Outlining a Jharkhand hill station, not too beautiful and not too popular, but always interesting
A poet is a prosaic lover, writes author Mihir Vatsa in his first non-fiction,Tales of Hazaribagh. “Talent lodges, useless, against the gaze of love,” he says. Love is an important way of understanding Vatsa’s view of his hometown and Jharkhand hill station, Hazaribagh. This book is about Hazaribagh, a place that does not appear much in the lists of places to see in India.
In this self-assured debut, Vatsa is possessive of his Hazaribagh, but refuses to do the obvious: idealize or embellish it. In resisting the rose-colored glasses travelogue trope, he chooses not to patronize the present. His gaze is not only his vision of the landscape (plateau dotted with a village, lakes, waterfalls, and rocky cliffs), but also responds to how the area changes him. What we get in this often surprising book is a vocabulary of love for a home that can’t always hold its own against the forces of change.
One such change is the naming of Hazaribagh as the headquarters of Chhotanagpur North Division, which is now seen only as a headquarters, and not as a plateau or the place with a thousand gardens. He writes: “I see an active erasure of history, an erasure also of poetry. The history of administration in Hazaribagh began because of the plateau, not in spite of it. Its recent identification as a mere host city marks a fundamental change in its perception. It tells me that Hazaribagh could soon be another Tier 3 city with its invented parks, artificial ponds, symbolic forest, increasingly stripped of its inherent beauty.” But towns and cities belong to many, not just those who love them for their inherent or comprehensive beauty. The beauty of a fiercely personal love of public things (such as places) is to seek the hidden and treasure it once found.
Tales of Hazaribaghhe has various missions at his heart, like finding waterfalls. Unlike other solitary male quests, much of the writing of a colonial nature in India, for example, the author’s changing personalities ensure that we are not listening to a single authoritative, omniscient voice. He is at once a ‘Hazaribagh brother’, a ‘literature student fascinated by irony’ and a ‘millennial’. In effect, this means that you take the opinion seriously, but not the opinion you have of yourself. This reminds me of another good book from 2021,the braided riverby Samrat X, who also employs a lightness of tact in narrative personality.

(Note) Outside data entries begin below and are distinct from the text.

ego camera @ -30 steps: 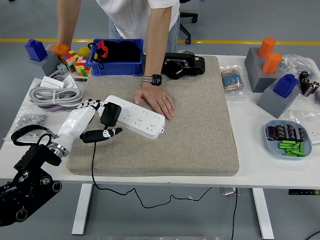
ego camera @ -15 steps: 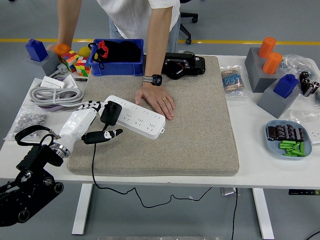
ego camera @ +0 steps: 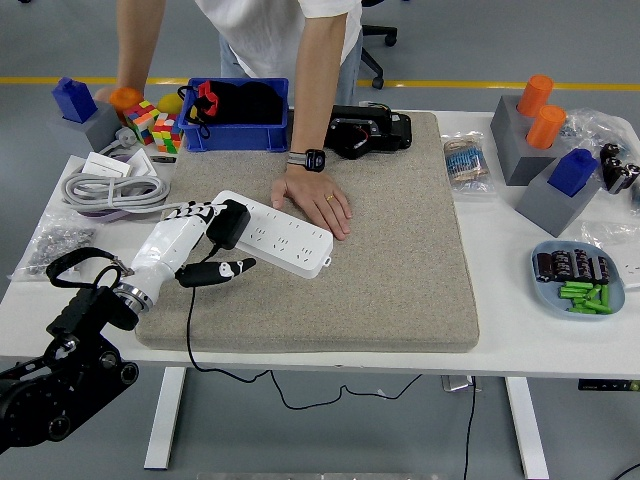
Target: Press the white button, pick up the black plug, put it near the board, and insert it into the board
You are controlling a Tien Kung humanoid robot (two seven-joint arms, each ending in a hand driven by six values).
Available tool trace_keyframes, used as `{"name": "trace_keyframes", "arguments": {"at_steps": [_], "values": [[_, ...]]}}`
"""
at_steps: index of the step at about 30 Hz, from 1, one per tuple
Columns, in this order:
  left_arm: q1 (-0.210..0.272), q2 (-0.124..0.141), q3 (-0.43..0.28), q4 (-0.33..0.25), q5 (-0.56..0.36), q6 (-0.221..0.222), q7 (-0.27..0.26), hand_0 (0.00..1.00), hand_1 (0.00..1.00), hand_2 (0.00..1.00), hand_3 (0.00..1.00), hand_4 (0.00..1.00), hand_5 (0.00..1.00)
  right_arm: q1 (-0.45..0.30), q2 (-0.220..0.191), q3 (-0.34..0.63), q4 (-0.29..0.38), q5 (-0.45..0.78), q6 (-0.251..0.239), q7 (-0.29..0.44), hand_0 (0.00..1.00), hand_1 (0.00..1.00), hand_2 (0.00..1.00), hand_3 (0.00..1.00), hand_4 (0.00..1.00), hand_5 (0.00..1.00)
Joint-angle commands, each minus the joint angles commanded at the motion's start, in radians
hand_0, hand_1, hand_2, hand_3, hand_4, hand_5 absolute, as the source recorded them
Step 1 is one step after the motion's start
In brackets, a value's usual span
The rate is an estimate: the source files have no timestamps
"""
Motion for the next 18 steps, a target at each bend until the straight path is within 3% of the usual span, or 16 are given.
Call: {"name": "trace_keyframes", "arguments": {"at_steps": [13,18], "values": [[-0.052,-0.032,0.021,0.036,-0.002,-0.006,0.027,0.985,0.973,0.912,0.859,0.91,0.735,0.0,0.001,0.0,0.001,0.0,0.0,0.0,0.605,0.576,0.568,0.582,0.648,0.362],[-0.056,-0.032,0.012,0.037,-0.014,-0.003,0.026,0.985,0.973,0.912,0.859,0.91,0.735,-0.001,0.0,0.0,0.001,-0.001,-0.001,0.0,0.605,0.576,0.568,0.582,0.648,0.362]]}}
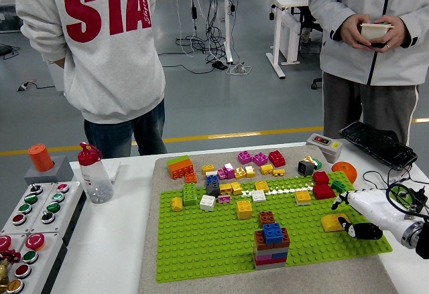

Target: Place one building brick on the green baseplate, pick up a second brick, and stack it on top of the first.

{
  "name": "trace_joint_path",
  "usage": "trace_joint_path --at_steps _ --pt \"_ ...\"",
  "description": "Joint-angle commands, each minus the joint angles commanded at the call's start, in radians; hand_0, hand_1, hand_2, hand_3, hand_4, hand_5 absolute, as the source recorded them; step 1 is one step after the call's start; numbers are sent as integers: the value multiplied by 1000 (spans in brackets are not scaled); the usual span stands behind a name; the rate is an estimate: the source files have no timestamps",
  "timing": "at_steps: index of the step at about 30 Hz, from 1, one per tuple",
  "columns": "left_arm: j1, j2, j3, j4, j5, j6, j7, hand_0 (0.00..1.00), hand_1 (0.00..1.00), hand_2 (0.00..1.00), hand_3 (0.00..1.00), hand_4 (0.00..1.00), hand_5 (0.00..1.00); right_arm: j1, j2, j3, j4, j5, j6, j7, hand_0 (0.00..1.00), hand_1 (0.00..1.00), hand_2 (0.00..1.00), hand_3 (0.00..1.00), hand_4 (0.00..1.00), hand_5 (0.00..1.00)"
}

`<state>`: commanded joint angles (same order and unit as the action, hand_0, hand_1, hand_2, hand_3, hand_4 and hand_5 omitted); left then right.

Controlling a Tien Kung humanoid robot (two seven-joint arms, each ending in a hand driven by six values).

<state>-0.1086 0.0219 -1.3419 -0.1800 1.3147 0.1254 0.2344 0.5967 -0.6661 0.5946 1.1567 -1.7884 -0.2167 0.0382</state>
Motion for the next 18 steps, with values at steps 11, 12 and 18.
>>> trace_joint_path --at_steps 11,12,18 --pt "4 -2 -4 0 9 1 2 664 684 698 576 295 998 1 7 17 33 54 49 -65 799 782 840 878 732 358" --pt "5 -2 -4 0 9 1 2 664 684 698 576 295 998 2 8 16 34 59 53 -69 799 782 840 878 732 358" --pt "11 -7 -10 0 20 2 6 664 684 698 577 292 998 26 19 -7 28 72 85 -79 791 769 791 824 741 373"
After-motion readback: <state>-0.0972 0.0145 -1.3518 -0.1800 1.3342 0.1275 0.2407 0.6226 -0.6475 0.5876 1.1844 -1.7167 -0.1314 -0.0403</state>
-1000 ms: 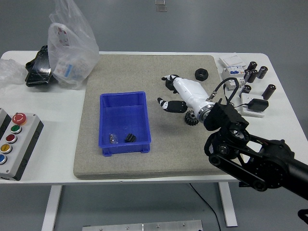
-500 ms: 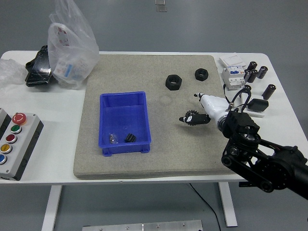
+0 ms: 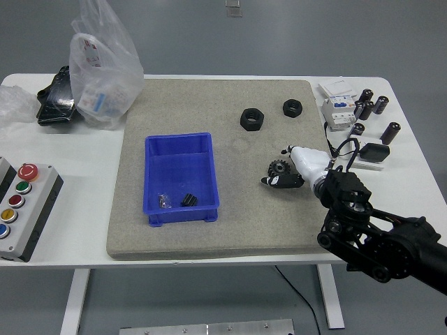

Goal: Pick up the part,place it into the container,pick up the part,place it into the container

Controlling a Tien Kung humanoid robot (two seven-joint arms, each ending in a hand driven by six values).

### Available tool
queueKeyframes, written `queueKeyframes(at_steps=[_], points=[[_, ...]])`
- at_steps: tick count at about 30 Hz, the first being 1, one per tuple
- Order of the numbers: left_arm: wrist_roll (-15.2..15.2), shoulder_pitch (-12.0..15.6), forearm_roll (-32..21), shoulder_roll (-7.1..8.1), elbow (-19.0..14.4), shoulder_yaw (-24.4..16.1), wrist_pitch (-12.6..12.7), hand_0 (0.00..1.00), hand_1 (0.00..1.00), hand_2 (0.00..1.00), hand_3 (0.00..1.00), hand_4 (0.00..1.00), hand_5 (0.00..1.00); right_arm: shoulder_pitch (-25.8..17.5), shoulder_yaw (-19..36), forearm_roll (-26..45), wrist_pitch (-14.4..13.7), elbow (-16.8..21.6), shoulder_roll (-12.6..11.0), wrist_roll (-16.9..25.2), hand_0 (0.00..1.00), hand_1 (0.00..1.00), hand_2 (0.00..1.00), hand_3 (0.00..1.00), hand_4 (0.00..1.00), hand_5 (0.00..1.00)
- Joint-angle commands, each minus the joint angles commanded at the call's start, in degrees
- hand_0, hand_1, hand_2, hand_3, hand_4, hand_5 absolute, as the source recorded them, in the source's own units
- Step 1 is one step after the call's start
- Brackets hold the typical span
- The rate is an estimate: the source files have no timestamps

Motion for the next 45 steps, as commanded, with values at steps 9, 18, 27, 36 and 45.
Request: queueKeyframes(at_steps=[9, 18, 27, 36, 45], points=[[-0.3, 0.0, -0.5, -0.05, 0.0, 0.4, -0.1, 0.632, 0.563, 0.553, 0.611, 0.688, 0.272, -0.5, -0.9, -0.3, -0.5, -0.2, -0.1, 0.3, 0.274, 0.523, 0.478, 0.574, 0.472, 0.065], [-0.4, 0.0, -0.5, -0.02, 0.0, 0.5, 0.0, 0.632, 0.563, 0.554, 0.612, 0.687, 0.272, -0.1, 0.5, -2.4, -3.0, 4.5, -1.4, 0.7, 0.271, 0.521, 0.469, 0.571, 0.455, 0.028], [-0.2, -0.1, -0.1, -0.08, 0.0, 0.4, 0.1, 0.632, 0.563, 0.554, 0.612, 0.688, 0.276, 5.0, -2.7, 1.3, -6.9, 8.3, 0.8, 7.2, 0.296, 0.527, 0.483, 0.577, 0.489, 0.006], [0.5, 0.0, 1.0, -0.18, 0.0, 1.2, 0.0, 0.632, 0.565, 0.553, 0.612, 0.693, 0.284, 10.7, -12.5, 0.6, -11.2, 8.3, 5.5, 12.5, 0.379, 0.557, 0.574, 0.636, 0.565, 0.002], [0.4, -0.1, 0.5, 0.0, 0.0, 1.1, 0.0, 0.632, 0.565, 0.554, 0.613, 0.694, 0.286, 11.2, -13.9, 2.1, -4.9, 8.2, 6.1, 14.5, 0.398, 0.622, 0.664, 0.695, 0.441, 0.116]])
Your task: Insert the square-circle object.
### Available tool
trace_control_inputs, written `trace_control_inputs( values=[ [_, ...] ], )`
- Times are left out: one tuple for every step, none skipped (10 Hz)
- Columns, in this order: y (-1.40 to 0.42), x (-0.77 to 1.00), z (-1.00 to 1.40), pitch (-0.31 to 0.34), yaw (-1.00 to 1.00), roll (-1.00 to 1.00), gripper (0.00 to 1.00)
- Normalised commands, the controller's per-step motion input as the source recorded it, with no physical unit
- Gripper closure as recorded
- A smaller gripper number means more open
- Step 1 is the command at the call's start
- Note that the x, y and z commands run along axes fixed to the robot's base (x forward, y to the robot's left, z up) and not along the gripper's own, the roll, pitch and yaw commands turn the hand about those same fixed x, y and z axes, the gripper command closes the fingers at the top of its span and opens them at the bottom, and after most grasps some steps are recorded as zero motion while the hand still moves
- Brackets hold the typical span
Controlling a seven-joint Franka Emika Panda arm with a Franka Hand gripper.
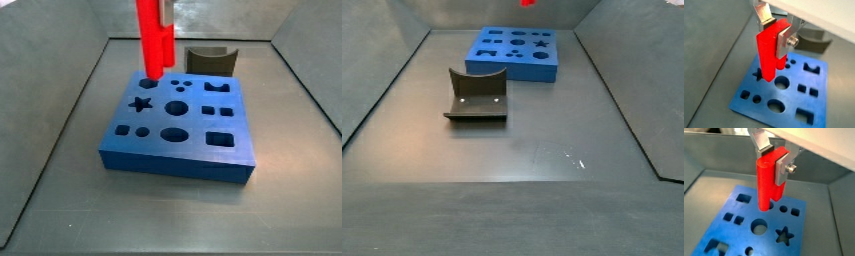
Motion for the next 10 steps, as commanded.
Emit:
trace_control_inputs(
  values=[
    [-0.04, 0.00, -0.11, 0.000, -1.00, 0.03, 1.00],
    [-0.02, 0.00, -0.09, 0.000, -1.00, 0.04, 1.00],
    [0.00, 0.00, -0.12, 0.000, -1.00, 0.04, 1.00],
    [0.00, 0.00, -0.15, 0.000, -1.00, 0.03, 1.00],
    [0.00, 0.00, -0.15, 0.000, -1.00, 0.03, 1.00],
    [0.00, 0.00, -0.13, 0.000, -1.00, 0.04, 1.00],
    [0.00, -0.01, -0.15, 0.000, -1.00, 0.06, 1.00],
    [0.00, -0.04, -0.20, 0.001, -1.00, 0.09, 1.00],
    [0.00, -0.08, -0.24, 0.026, -1.00, 0.13, 1.00],
    [-0.01, -0.08, -0.27, 0.034, -1.00, 0.14, 1.00]
  ],
)
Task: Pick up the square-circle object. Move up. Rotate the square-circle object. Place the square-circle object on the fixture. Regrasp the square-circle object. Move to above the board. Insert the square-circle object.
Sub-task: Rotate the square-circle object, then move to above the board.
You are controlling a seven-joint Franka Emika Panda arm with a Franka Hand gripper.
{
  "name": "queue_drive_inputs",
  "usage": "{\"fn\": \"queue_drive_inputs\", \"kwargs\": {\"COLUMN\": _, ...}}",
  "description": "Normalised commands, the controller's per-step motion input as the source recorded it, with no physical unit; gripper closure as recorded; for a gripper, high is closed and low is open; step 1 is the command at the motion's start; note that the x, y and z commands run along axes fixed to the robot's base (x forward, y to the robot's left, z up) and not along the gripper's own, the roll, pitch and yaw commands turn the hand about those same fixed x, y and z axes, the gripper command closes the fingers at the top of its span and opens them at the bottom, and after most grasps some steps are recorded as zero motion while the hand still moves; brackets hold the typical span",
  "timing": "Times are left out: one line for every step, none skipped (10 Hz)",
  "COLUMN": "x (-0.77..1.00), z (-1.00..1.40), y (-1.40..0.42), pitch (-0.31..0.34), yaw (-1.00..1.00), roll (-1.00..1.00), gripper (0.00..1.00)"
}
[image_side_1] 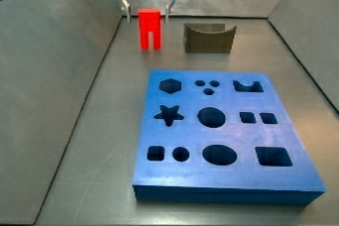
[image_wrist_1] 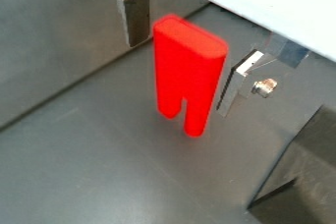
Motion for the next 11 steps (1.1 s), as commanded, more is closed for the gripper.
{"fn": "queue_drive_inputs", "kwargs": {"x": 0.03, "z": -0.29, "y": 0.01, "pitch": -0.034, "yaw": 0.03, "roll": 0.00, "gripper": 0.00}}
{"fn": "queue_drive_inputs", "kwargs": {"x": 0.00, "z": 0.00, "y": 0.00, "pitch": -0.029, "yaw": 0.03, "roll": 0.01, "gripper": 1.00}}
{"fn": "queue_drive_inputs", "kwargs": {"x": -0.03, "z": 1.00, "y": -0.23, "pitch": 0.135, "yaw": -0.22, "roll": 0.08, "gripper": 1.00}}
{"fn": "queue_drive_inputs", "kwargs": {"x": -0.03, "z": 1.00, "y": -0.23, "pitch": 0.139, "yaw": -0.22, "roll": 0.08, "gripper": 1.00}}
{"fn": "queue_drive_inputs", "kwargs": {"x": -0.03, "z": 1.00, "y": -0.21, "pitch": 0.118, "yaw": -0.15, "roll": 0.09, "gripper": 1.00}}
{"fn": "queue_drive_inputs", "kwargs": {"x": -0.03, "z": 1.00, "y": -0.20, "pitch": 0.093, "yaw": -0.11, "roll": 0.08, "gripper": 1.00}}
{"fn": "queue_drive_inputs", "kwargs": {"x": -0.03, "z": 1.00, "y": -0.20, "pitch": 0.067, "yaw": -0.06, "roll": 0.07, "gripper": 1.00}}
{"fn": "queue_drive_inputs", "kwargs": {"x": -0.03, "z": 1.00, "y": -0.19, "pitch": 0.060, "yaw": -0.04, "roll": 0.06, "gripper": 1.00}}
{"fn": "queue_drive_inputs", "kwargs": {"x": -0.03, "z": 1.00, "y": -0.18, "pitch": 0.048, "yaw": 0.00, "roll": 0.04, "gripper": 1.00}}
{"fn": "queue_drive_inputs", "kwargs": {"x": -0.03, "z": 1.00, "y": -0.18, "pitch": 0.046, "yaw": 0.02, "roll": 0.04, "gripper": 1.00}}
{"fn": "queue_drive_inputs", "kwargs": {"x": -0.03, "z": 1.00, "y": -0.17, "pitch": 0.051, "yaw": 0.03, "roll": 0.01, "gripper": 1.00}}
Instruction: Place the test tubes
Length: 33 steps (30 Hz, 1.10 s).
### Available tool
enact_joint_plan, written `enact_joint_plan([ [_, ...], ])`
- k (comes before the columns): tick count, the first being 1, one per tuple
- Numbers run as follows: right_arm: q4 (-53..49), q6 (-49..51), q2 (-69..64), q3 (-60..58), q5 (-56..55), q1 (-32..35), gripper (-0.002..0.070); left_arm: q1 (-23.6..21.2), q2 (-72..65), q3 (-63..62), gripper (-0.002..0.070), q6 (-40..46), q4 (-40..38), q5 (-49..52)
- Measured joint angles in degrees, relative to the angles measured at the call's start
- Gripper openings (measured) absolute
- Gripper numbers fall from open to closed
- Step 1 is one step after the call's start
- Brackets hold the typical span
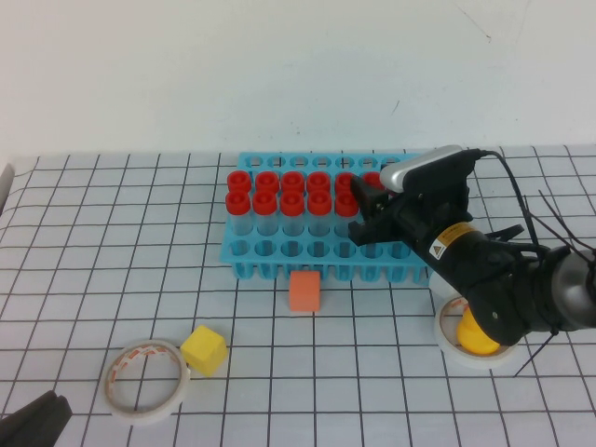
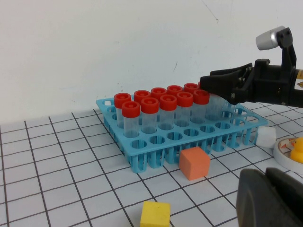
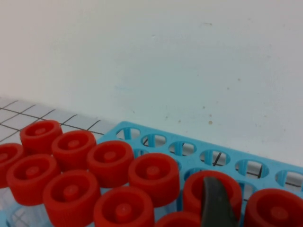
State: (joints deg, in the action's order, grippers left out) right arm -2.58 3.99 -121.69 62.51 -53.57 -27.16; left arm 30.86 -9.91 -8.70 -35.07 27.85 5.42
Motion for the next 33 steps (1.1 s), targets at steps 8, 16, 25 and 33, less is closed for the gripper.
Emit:
enact_joint_plan([
  [8,0.1,0.0,0.7,-0.1,-1.2,0.0,0.0392,0.0,0.0,0.0,-0.0001,0.0,0.0,0.0],
  [16,-1.0,0.0,16.3,-12.1,-7.7,0.0,0.0253,0.0,0.0,0.0,-0.0001,0.0,0.0,0.0],
  [25,-18.2,3.4,47.6,-26.7,5.3,0.0,0.0005,0.0,0.0,0.0,-0.0001,0.0,0.0,0.0],
  [33,-25.2,8.6,71.6,-30.5,34.2,0.0,-0.0001,0.0,0.0,0.0,-0.0001,0.0,0.0,0.0],
])
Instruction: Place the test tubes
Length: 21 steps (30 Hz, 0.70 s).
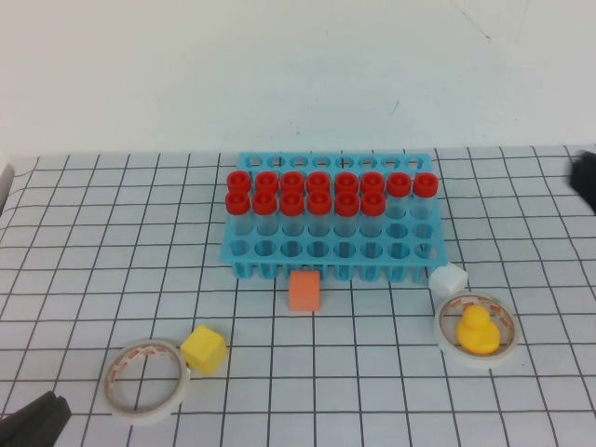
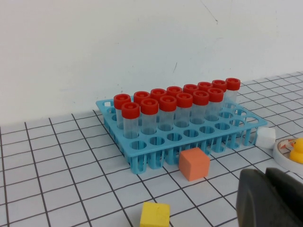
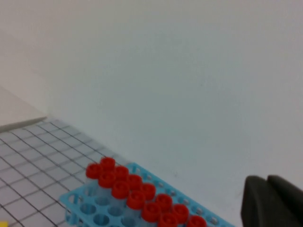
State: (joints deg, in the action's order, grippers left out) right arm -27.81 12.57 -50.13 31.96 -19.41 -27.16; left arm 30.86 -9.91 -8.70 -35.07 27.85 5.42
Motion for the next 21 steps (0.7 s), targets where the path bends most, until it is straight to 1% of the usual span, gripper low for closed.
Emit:
enact_joint_plan([
  [2,-0.8,0.0,5.6,-1.8,5.2,0.0,-0.0001,0.0,0.0,0.0,-0.0001,0.0,0.0,0.0],
  [10,-2.3,0.0,27.1,-13.9,15.2,0.0,-0.0001,0.0,0.0,0.0,-0.0001,0.0,0.0,0.0],
  [14,-2.2,0.6,34.7,-17.2,20.5,0.0,-0.0001,0.0,0.0,0.0,-0.0001,0.0,0.0,0.0],
  [21,-0.7,0.1,44.4,-18.6,30.2,0.0,-0.0001,0.0,0.0,0.0,-0.0001,0.0,0.0,0.0],
])
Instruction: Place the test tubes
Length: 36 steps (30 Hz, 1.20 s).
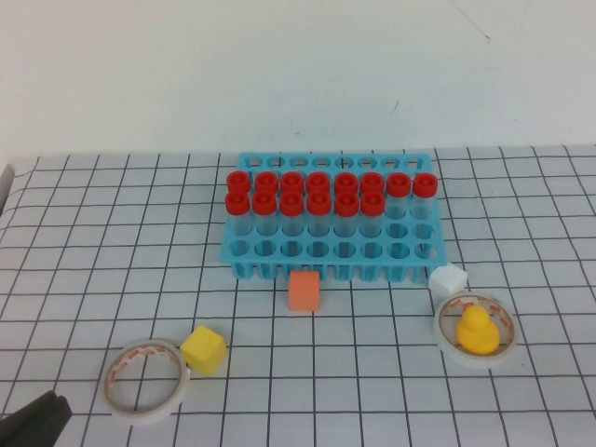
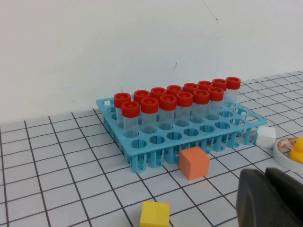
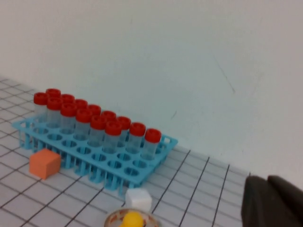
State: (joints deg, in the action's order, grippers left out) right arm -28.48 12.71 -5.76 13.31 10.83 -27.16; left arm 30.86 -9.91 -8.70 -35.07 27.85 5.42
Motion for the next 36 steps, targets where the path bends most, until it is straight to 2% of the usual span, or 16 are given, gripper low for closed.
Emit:
enact_joint_plan([
  [3,9.2,-5.1,3.4,-0.1,9.1,1.0,-0.0001,0.0,0.0,0.0,-0.0001,0.0,0.0,0.0],
  [6,15.4,-8.2,5.7,-1.9,11.5,4.7,-0.0001,0.0,0.0,0.0,-0.0001,0.0,0.0,0.0],
  [12,25.5,-14.9,6.5,-6.8,7.6,18.5,-0.0001,0.0,0.0,0.0,-0.0001,0.0,0.0,0.0],
  [17,29.9,-16.1,6.5,-11.6,6.3,30.0,-0.0001,0.0,0.0,0.0,-0.0001,0.0,0.0,0.0],
  [21,28.5,-13.9,6.5,-14.0,6.3,33.1,-0.0001,0.0,0.0,0.0,-0.0001,0.0,0.0,0.0],
  [26,24.2,-6.5,6.5,-14.7,6.4,33.6,-0.0001,0.0,0.0,0.0,-0.0001,0.0,0.0,0.0],
  [36,23.9,-5.1,6.5,-14.7,7.4,33.6,-0.0001,0.0,0.0,0.0,-0.0001,0.0,0.0,0.0],
])
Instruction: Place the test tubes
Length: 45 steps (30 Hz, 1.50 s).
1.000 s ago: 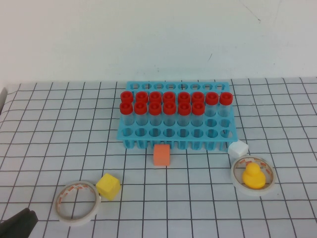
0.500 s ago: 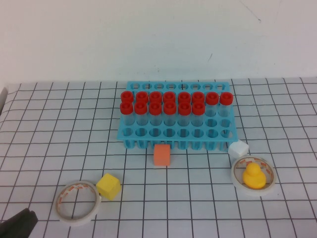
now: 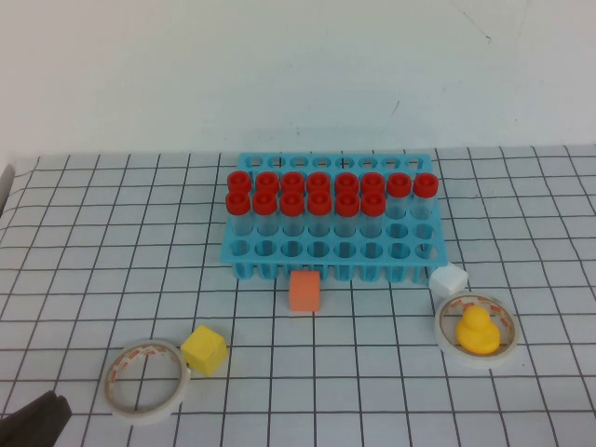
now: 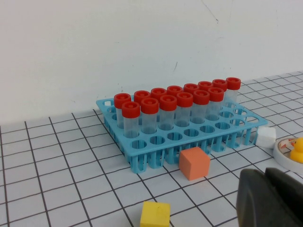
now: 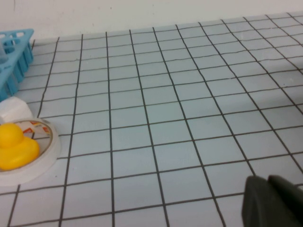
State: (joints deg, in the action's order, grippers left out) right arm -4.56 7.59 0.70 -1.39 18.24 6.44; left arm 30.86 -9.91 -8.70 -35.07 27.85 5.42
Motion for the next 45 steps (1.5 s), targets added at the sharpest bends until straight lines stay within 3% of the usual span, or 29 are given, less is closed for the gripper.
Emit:
enact_joint_plan([
  [29,0.0,-3.8,0.0,0.1,0.4,0.0,-0.0001,0.0,0.1,0.8,-0.0001,1.6,-0.7,-0.1],
  [33,0.0,-3.8,0.0,0.1,0.5,0.0,-0.0001,-4.9,3.7,4.1,-0.0001,20.9,-12.9,0.0],
  [37,0.0,-3.8,0.0,0.1,0.5,0.0,-0.0001,-14.7,9.5,6.6,-0.0001,36.9,-25.2,0.4],
  [40,0.0,-3.8,0.0,0.1,0.5,0.0,-0.0001,-22.7,10.4,7.9,-0.0001,43.6,-29.6,0.5],
  [45,0.0,-3.8,0.0,0.1,0.6,0.0,-0.0001,-33.0,10.5,9.7,-0.0001,46.6,-30.7,3.5],
])
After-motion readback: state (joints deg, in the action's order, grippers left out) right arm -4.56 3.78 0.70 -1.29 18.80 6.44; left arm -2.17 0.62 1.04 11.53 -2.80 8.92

Like the Brahmaputra inthe braided river— and like waterfalls that swell with surprise in the monsoon —Storiesit’s marbled with a smooth notion of exploration that’s in no hurry to get anywhere. When we read a book or watch a movie, we are often told that it is action, suspense, or romance. we are waitingevents. A memoir travelogue like this challenges the idea of events and instead relies on the way things unfold at their own pace. Thus, there are walks where nothing is found. The development of a non-event is an important part of life, and this little book knows it. It is repetitive in parts, and I wonder if it is a deliberative narrative device. I would also be interested in reading such a narrative through the eyes of a woman, such as the author’s mother, who is frequently mentioned.
But read this book and enjoy a deeply immersive, non-chauvinistic new way of writing. Find a place in India that is neither too beautiful nor too popular, but always interesting.
Tales of Hazaribagh; Mihir Vatsa, Talking Tiger, 450 rupees.
The reviewer is a conservation biologist and author of wild and stubborn.